Publié le 25 avril 2011 par Unpeudetao

 
“Pour aborder le Pardon par un angle inhabituel, je vais vous conter une histoire. Cette histoire trouve sa source au cœur d'une maison ouverte sur le monde, dans un lieu au carrefour de l'humanité. Cette demeure comporte une immense pièce centrale, d'où rayonnent cinq couloirs, Vue de la terrasse qui surplombe le toit, la maison forme un immense soleil. Chacun de ses cinq rayons trace le chemin menant à une chambre aux portes ornées chacune d'un symbole, représentant la conscience et la présence de celui qui l'habite.

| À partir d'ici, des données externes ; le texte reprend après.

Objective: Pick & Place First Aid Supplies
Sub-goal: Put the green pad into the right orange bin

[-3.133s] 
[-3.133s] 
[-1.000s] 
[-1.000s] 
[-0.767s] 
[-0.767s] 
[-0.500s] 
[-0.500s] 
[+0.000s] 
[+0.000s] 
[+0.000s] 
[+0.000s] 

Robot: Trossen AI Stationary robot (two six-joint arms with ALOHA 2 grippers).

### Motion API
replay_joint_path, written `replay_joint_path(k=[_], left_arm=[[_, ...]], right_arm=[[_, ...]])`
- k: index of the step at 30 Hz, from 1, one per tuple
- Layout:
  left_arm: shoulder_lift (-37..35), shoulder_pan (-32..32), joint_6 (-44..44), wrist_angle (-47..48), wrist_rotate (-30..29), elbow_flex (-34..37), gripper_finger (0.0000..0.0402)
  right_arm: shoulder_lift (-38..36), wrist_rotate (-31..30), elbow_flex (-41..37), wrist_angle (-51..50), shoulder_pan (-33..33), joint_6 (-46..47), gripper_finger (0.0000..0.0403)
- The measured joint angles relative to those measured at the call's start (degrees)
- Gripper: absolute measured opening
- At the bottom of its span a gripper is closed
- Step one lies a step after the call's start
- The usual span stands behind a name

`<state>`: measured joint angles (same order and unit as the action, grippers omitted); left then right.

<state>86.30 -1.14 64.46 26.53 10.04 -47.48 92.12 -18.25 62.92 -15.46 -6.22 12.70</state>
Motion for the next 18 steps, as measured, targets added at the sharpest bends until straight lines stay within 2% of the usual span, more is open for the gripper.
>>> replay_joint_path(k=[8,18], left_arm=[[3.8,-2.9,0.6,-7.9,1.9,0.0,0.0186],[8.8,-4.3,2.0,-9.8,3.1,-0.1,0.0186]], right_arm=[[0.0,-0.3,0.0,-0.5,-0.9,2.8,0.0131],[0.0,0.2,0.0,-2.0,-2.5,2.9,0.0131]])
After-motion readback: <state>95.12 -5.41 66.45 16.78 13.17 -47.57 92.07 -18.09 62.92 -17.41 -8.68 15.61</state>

Un être sage dirige la vie de chacun. Tous les jours, il inscrit sur un tableau une phrase, une seule, interpellant l'ensemble des membres de cette communauté imposée par des circonstances connues d’eux-seuls, mais devant également faire sens à chacun en particulier. Ce tableau est le lien de convergence des habitants de cette étrange maison. La phrase tracée ce jour, veille de la fête juive du Grand pardon, est lapidaire :

“Pardonner n'est pas oublier”

Le maître des lieux va frapper à une porte portant un croissant en son centre. Un homme, vêtu d'un élégant costume noir ouvre, regarde longuement son invitant, puis se dirige vers un autre tableau, vierge de toute inscription. Il s'assoit sur des coussins à même le sol, prend des pinceaux, de l'encre de chine, ferme les yeux puis trace d'un geste quelques mots “Le pardon est un paradoxe et nous en sommes la représentation vivante”. Puis il frappe sur un gong avec un maillet de bois, trois fois. Une à une les autres chambres s'ouvrent, celle ornée d'une étoile d'or, celle revêtue d'un lotus, celle portant un Christ en croix. La séance peut commencer. Chacun s'assoit dans un profond fauteuil selon un rituel immuable, prend sur une table à ses côtés un livre à lui seul destiné. Le maître des lieux rappelle les règles. Chacun devra écouter l'autre, ne pas le contredire puis exposer son propre point de vue, à travers le prisme de sa propre histoire.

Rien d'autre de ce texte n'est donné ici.